=== BRIEF ===
For the word "silver", count the lines below that contain it. Give the number alone.

(DATA SUPPLIED)

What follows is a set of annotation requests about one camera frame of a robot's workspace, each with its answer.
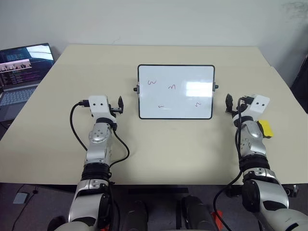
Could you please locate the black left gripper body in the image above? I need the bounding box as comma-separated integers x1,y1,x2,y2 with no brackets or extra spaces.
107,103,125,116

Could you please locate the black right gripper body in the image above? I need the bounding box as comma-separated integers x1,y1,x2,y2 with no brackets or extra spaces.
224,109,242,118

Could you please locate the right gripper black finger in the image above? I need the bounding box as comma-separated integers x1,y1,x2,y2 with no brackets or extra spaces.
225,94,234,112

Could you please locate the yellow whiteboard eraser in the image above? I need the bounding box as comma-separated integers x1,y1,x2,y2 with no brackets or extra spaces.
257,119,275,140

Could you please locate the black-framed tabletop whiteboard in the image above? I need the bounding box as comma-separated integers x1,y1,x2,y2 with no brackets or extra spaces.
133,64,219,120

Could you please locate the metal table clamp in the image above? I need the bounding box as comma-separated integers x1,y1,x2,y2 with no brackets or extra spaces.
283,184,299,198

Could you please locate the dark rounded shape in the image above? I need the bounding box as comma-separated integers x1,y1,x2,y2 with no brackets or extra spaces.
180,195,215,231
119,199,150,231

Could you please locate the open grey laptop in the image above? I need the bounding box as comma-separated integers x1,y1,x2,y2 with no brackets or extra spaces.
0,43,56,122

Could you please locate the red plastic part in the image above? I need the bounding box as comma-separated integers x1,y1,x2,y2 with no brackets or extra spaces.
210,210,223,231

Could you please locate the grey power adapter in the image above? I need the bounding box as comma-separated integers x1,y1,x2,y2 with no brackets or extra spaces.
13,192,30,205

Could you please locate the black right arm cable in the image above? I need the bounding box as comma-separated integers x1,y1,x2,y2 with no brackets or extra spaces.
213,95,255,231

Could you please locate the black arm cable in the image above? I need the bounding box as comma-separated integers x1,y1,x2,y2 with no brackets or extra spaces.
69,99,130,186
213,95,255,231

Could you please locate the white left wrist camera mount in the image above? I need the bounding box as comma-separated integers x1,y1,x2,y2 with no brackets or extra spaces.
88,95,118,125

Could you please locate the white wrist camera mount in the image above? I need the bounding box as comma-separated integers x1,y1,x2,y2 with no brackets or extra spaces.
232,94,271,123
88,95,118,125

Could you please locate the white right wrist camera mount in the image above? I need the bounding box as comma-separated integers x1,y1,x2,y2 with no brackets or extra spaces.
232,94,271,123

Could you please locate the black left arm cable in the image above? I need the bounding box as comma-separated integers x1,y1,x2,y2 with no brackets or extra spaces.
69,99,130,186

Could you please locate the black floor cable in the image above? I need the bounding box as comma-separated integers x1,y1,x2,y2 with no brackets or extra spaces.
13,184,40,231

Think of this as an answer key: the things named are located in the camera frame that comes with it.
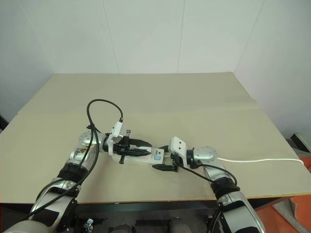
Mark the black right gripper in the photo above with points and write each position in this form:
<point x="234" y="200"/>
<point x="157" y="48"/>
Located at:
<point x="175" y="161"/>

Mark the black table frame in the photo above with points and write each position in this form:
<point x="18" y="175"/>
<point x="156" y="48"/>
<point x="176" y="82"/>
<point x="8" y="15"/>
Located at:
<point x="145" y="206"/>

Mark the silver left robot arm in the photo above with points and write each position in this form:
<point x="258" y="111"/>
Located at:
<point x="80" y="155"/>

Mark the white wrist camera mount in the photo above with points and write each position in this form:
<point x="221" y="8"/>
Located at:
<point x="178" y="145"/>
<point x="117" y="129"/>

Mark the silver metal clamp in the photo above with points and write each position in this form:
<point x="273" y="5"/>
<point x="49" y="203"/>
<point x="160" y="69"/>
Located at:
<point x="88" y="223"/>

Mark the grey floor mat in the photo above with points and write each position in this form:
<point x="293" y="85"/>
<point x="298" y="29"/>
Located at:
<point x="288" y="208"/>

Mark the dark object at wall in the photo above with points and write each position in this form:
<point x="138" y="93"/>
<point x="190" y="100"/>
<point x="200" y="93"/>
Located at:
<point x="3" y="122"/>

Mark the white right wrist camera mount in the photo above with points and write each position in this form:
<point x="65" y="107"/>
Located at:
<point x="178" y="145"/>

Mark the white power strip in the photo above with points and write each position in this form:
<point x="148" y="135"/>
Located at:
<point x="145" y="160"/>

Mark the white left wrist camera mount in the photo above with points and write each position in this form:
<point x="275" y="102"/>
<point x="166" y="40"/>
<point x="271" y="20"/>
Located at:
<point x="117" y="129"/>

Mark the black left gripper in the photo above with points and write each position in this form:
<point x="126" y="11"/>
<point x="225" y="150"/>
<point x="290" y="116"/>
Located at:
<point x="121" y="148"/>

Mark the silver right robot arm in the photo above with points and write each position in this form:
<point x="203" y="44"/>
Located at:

(End DATA SUPPLIED)

=== REPLY ===
3